Comienza la
Cuaresma con la imposición, en la frente de los penitentes, de un poco de
ceniza. Nos recuerda que nuestra vida en la tierra es pasajera. No podemos
estar atados de manera permanente a las cosas de este mundo. Nuestro objetivo
definitivo está en el Cielo. En la Iglesia, el sacerdote nos dice hoy:
"Arrepiéntete y cree en el Evangelio". Estamos celebrando el Año de
la Fe. Necesitamos una renovación profunda de nuestras conciencias. Es una
llamada a la conversión y el sacrificio. Las normas del ayuno y la abstinencia
de carne no son un puro capricho sino una forma de acompañar, en su
sufrimiento, a los más necesitados. La solidaridad, el amor, tienen estos días
un mayor relieve en nuestra relación, como seguidores del mensaje de Cristo,
con los pobres y enfermos. Debemos hacer sacrificios, privándonos de algo que
nos gusta, y debemos hacerlo con alegría pues es por amor a Dios, en quien
hemos puesto toda nuestra confianza.

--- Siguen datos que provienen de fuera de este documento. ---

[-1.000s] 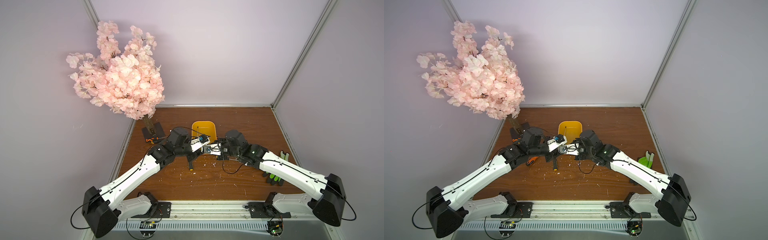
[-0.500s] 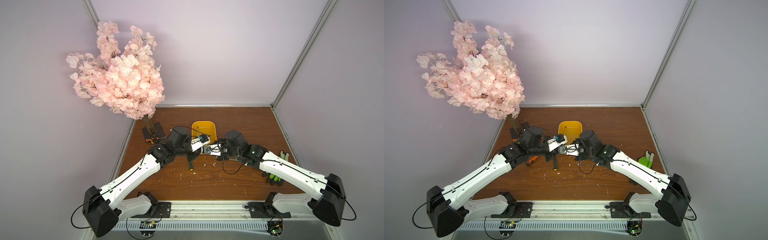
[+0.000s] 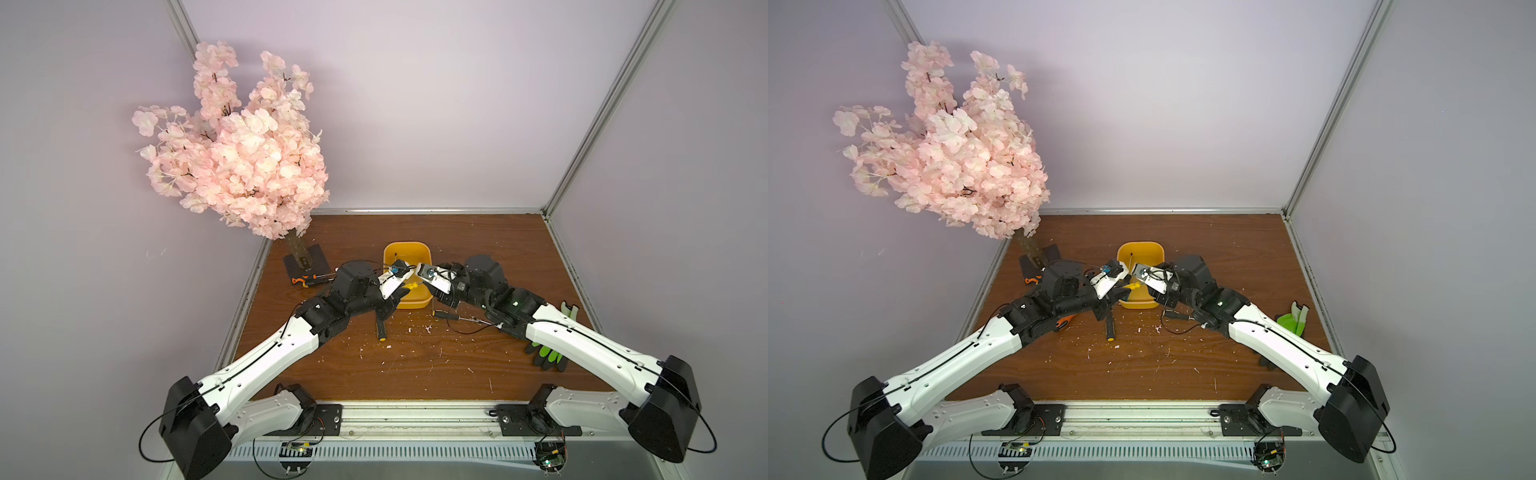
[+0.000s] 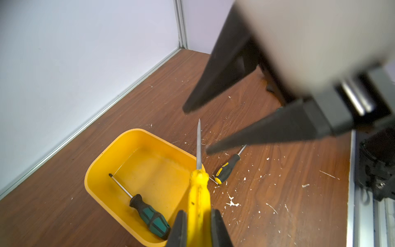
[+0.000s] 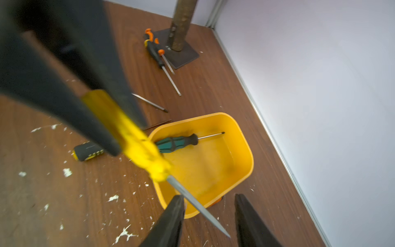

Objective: Put the screwdriver on the desktop into the storage box
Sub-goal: Pick up the screwdriver from the center of the board.

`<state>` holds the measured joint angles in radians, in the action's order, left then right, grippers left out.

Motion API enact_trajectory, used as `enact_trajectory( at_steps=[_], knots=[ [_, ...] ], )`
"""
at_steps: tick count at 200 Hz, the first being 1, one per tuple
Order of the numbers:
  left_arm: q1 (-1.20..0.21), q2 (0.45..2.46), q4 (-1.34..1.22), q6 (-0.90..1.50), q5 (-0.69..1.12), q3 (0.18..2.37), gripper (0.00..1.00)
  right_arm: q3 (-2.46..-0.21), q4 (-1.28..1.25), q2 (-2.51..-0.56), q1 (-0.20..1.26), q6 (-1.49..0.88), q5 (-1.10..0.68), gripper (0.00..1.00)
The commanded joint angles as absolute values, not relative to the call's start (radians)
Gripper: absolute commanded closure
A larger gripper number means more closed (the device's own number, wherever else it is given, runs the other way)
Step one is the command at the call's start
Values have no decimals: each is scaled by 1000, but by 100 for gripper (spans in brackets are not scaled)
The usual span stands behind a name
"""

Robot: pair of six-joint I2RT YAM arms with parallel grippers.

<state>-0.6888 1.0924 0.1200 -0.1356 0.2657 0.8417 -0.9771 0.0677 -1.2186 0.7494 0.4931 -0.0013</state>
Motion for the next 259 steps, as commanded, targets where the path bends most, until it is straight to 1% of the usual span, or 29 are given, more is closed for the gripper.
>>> enact_trajectory(
  at_steps=[1,32,41,53,87,124,143,171,189,214,259],
  knots=[
    [-699,1060,-33,-33,162,800,100,-1001,-25,-1190,691,162,-15,52],
    [-701,1041,-137,41,27,757,100,-1008,-98,-1241,575,-232,-211,51],
    [-702,1037,-166,66,-12,745,100,-1008,-140,-1262,562,-298,-303,51],
    [-706,1037,-202,99,-62,727,100,-1010,-181,-1282,561,-353,-362,51],
    [-724,1084,-271,200,-210,698,100,-983,-268,-1289,561,-427,-355,52],
    [-786,1196,-349,262,-383,712,100,-974,-280,-1320,560,-466,-361,52],
    [-803,1264,-373,300,-439,727,100,-945,-296,-1304,557,-471,-343,53],
    [-808,1316,-402,338,-460,730,100,-906,-307,-1293,555,-487,-330,52],
    [-812,1308,-453,345,-443,708,100,-900,-341,-1336,533,-566,-408,51],
    [-818,1271,-563,341,-411,646,100,-867,-566,-1422,513,-767,-555,48],
    [-855,1207,-725,324,-361,546,100,-917,-966,-1610,511,-1088,-733,47]
  ],
)
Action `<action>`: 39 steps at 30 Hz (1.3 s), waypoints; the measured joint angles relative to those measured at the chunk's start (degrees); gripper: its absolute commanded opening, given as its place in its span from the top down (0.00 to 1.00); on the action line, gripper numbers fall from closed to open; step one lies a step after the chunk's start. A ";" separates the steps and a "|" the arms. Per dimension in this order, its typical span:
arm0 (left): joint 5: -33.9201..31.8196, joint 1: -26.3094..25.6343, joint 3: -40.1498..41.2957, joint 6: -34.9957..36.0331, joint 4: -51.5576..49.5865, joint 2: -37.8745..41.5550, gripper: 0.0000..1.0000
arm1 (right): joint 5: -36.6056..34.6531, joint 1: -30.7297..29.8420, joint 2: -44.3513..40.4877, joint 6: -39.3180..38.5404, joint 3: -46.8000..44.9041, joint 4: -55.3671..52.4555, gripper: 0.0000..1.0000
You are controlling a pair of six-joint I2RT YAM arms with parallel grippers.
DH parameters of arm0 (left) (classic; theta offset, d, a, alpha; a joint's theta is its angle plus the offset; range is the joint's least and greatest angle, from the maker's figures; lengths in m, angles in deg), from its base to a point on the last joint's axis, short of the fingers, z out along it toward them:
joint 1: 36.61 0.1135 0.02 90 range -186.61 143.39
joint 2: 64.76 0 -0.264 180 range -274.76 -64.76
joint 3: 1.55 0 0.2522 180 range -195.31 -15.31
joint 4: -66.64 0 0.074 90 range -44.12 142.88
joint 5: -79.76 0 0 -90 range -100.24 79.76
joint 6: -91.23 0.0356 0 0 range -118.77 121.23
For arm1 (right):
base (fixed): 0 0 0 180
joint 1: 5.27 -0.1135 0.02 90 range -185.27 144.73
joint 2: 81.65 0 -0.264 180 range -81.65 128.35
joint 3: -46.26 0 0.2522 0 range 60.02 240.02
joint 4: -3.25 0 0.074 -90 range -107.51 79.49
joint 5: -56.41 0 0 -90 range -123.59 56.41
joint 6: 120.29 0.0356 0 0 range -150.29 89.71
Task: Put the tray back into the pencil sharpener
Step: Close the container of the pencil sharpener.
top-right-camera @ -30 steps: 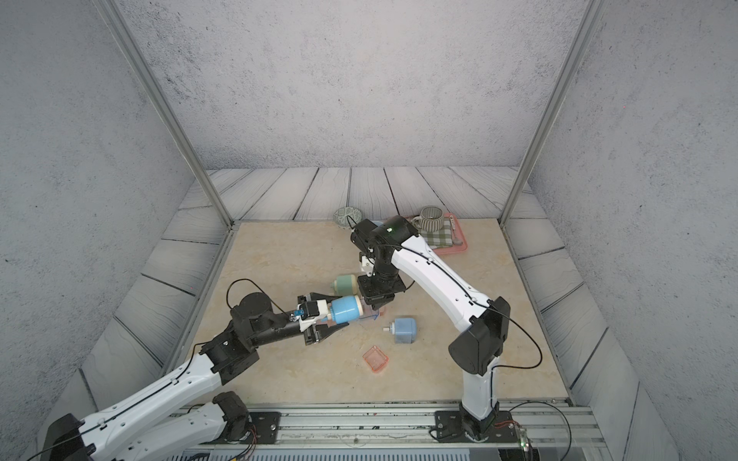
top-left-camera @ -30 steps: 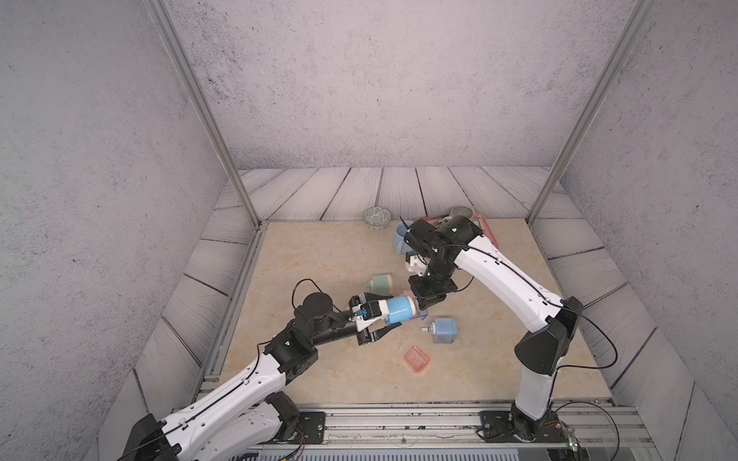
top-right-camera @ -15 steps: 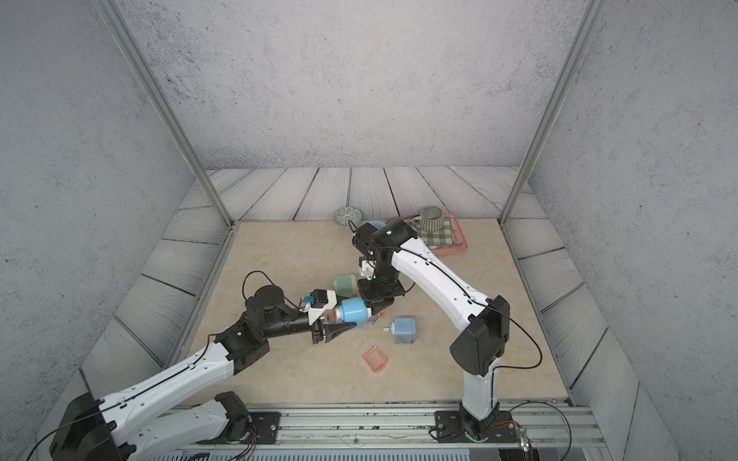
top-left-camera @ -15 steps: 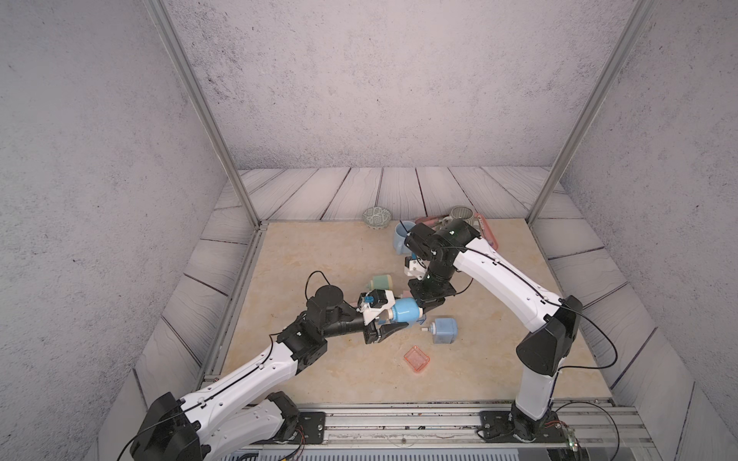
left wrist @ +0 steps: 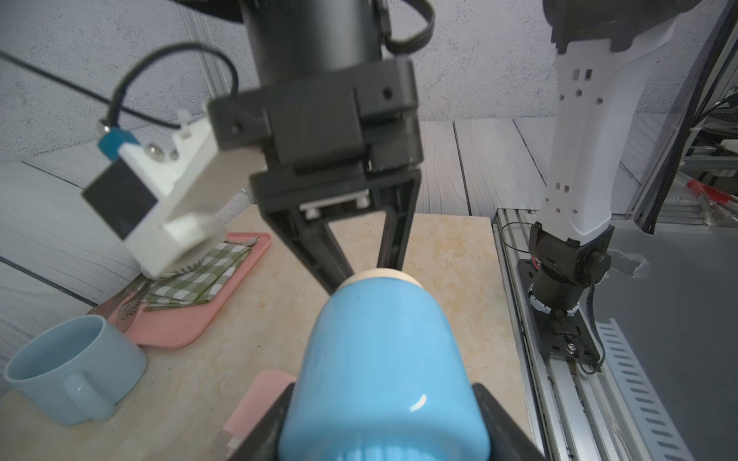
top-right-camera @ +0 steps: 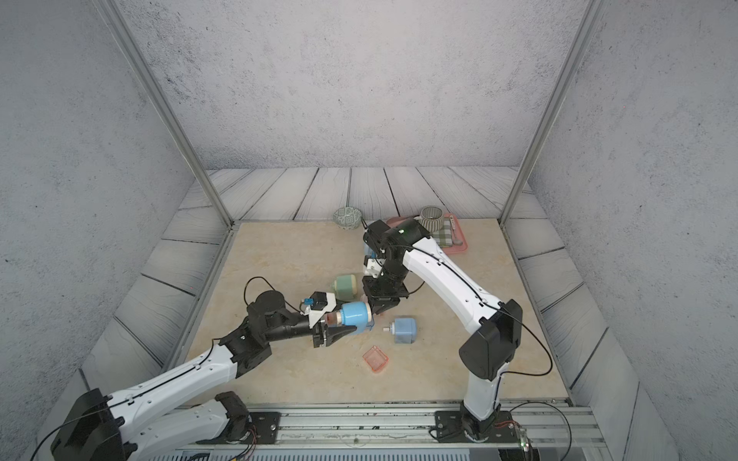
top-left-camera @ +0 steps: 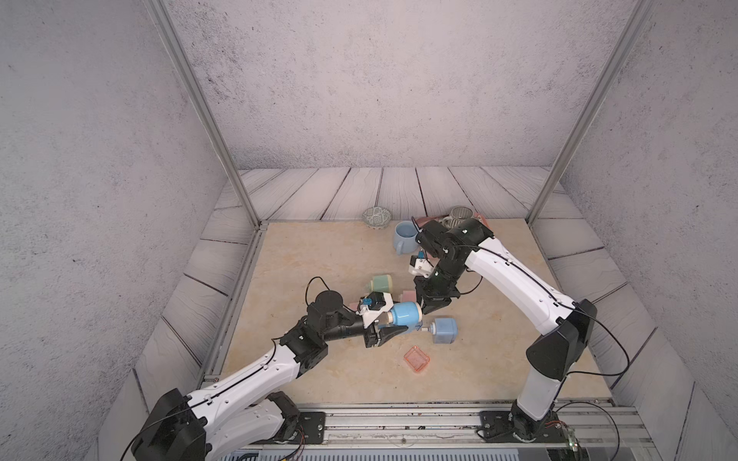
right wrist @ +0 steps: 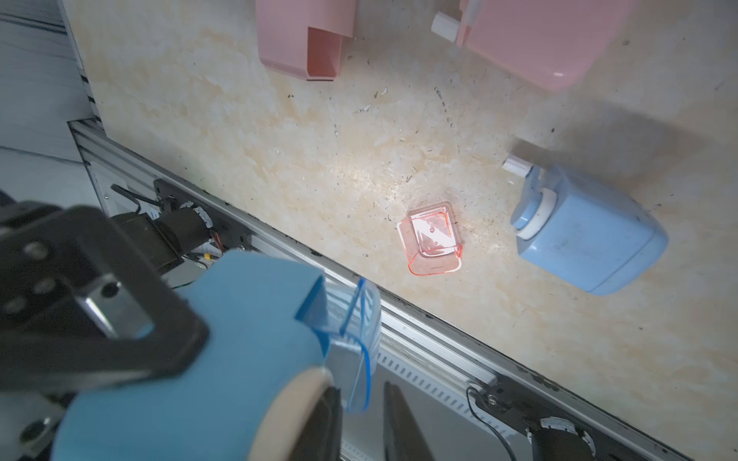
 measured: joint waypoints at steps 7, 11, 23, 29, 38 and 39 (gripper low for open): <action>-1.57 -0.02 3.06 1.29 -1.84 2.91 1.00 | 4.17 1.62 -3.26 -1.01 -1.95 0.55 0.73; -2.82 -0.02 5.33 0.46 -1.42 5.03 1.00 | 3.08 4.07 -6.97 -0.17 -7.82 3.30 0.87; -4.39 -0.02 5.88 -2.97 1.55 7.63 1.00 | 3.89 2.54 -10.36 7.10 -22.03 16.37 0.91; -4.37 -0.02 5.88 -4.02 3.48 6.91 1.00 | 6.12 0.74 -8.41 9.38 -21.68 21.31 0.91; -4.52 0.00 5.88 -5.18 5.05 5.40 1.00 | 9.92 0.55 -8.57 12.85 -22.58 27.10 0.91; -4.57 0.02 5.88 -5.27 5.09 5.25 1.00 | 10.21 0.66 -8.79 13.51 -23.15 27.82 0.91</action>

Nuestra vida diaria es dura, llena de
incertidumbres, pero debemos procurar mirar hacia adelante con esperanza. El
pecado no puede vencer. Nos vemos perdidos en una sociedad pagana y paganizante
que se ha apartado de Dios. La Cuaresma que se inicia debe ser un tiempo de
transformación no sólo personal sino también de las estructuras de pecado que
nos acompañan en esta sociedad opulenta.